Durch die an dem warmen Oktoberabend weit geöffneten Fenster des kleinen Saales drang der Beifall auf den Vorplatz hinaus, auf dem sich schon seit Stunden eine erwartungsvolle, dicht gedrängte Menge versammelt hatte. Sie nahm ihn auf, und bald wurde im Saal jede Unterhaltung durch das brausende Rufen und Beifallsklatschen unmöglich gemacht, das von draußen hereindrang. Im selben Augenblick begannen die Glocken von Madonna del Sasso zu läuten und am Ufer des Sees stiegen die ersten Raketen eines großartigen Friedensfeuerwerkes auf. Stürmisch verlangte die Menge die Delegierten zu sehen. Luther, Stresemann, Briand und Chamberlain traten auf den schmalen Balkon. Der Beifall wuchs zum Orkan.

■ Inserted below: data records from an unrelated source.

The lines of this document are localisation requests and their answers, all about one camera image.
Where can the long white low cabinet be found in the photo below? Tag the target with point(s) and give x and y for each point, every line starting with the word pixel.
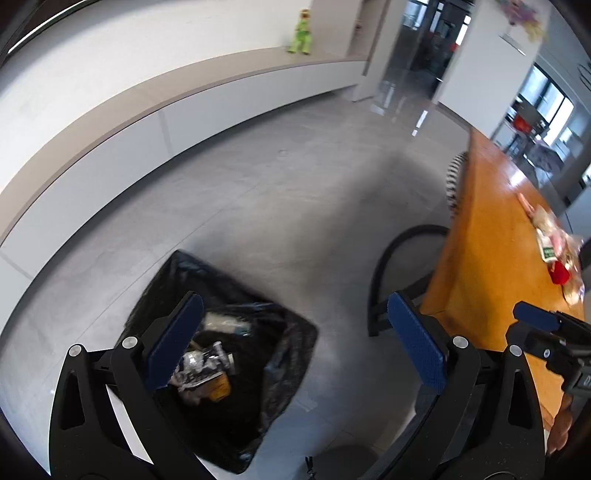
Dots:
pixel 63 159

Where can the white crumpled tissue trash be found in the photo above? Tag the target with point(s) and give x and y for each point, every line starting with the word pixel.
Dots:
pixel 226 324

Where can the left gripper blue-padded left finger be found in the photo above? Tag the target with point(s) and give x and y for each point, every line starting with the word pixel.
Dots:
pixel 104 421

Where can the green toy dinosaur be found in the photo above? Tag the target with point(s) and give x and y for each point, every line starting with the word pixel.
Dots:
pixel 301 42

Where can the person's right hand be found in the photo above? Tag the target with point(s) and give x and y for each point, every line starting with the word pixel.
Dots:
pixel 563 422

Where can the pink snack stick wrapper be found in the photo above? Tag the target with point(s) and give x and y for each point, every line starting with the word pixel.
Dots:
pixel 529 209

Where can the black trash bag bin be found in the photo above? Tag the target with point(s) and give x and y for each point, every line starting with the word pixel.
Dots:
pixel 270 361

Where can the checkered black white rug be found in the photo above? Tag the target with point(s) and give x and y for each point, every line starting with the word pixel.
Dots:
pixel 454 181

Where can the silver foil wrapper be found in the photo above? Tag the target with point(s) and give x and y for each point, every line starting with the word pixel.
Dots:
pixel 200 366

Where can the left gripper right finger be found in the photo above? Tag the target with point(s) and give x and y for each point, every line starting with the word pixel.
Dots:
pixel 484 420

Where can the white green paper packet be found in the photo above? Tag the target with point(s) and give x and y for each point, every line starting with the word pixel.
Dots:
pixel 546 247

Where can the black curved chair frame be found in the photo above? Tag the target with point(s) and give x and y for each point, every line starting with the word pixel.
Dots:
pixel 407 264

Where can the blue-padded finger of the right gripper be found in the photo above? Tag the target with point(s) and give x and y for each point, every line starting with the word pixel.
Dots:
pixel 535 317

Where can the clear plastic bag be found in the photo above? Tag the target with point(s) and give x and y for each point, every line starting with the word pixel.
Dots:
pixel 547 223

Ich konnte die ganze Szene von einem anderen Fenster des Saales aus gut überblicken. Gleichzeitig bemerkte ich auch, daß sich die Vertreter der kleineren Mächte, wie von einem Magnet angezogen, möglichst unauffällig auf die Balkontür zu bewegten, um sich auch ihrerseits der jubelnden Menge zeigen zu können. Mit der unbekümmertsten Miene der Welt gingen sie im Gespräch mit anderen Konferenzteilnehmern, die offensichtlich dasselbe Ziel verfolgten, langsam, wie zufallig, auf den Balkon zu, um dann dicht vor dem Ziel den Gesprächspartner unvermittelt stehen zu lassen und mit einem strahlenden Siegerlächeln auf den Balkon hinauszustürzen.
Nachdem auf diese Weise auch die „Kleinen“ zu ihrem Recht gekommen waren, fand im Saal die allgemeine Verabschiedung statt, und unsere Delegation verließ das Haus. Als wir mit Stresemann und Luther die wenigen Stufen der kleinen Freitreppe hinabstiegen, brauste der Beifall der Menge erneut auf. Dann wurde es plötzlich ganz still. Alle Männer nahmen den Hut ab und bildeten ein schweigendes, ergriffenes Spalier, durch das wir, tief beeindruckt, zu unseren Wagen gingen, um ins Esplanade zurückzufahren.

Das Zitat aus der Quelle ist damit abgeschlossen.